Alan Moore’s The Killing Joke remains one of the high water marks of graphic literature. The work is responsible in part for changing the face of comic books and comic book heroes. The re-imagining of Batman in this tale paved the way for works like Frank Miller’s Dark Knight series, and inspired other comic book writers to explore their characters in greater depth.
The comic book is also significant because it features new paneling techniques such as parallel paneling as a method of transition (to be discussed in class) and the panel takes on new roles as a device of storytelling.
The Killing Joke also features one of Batman’s primary characters being critically wounded, which is one of the few significant injuries which has managed to remain a part of the Batman continuity for many years. Most of the time characters miraculously recover or it is as if the event never occurred.
While Moore claims this is his worst work, it is likely his aversion to all things DC that inspires him to say such things.
Questions for consideration:
- Note how the comic begins and ends with the bands of light spread across murky darkness.

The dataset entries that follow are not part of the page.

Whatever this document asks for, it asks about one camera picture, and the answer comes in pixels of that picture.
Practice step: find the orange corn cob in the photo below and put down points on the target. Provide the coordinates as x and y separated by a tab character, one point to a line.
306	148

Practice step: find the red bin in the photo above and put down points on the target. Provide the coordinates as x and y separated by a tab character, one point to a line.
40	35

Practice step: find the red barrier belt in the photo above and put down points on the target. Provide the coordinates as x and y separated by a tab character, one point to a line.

How does this image take on symbolic significance at the end of the tale? Whose dialogue keys us in on the metaphorical significance of the light?
- What kinds of techniques are used to illustrate the transition from events in the past to present events?

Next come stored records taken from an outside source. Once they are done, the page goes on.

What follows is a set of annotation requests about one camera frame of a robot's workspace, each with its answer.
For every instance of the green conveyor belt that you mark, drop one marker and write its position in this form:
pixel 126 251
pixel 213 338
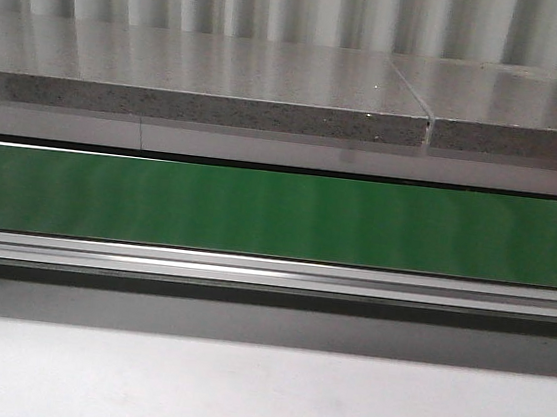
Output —
pixel 313 242

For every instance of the grey stone counter slab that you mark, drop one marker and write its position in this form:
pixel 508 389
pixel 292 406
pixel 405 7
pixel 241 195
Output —
pixel 403 100

- How does this comic challenge the conventional notion of the superhero as being virtually flawless, impenetrable and a pioneer of good and upright society?
- Can you think of any other ways that Moore’s The Killing Joke may have changed comic books, or the comic book industry? (If not, that’s fine. We’re just becoming familiar with comics, so we may not be able to pick up on subtle distinctions between this work and previous works).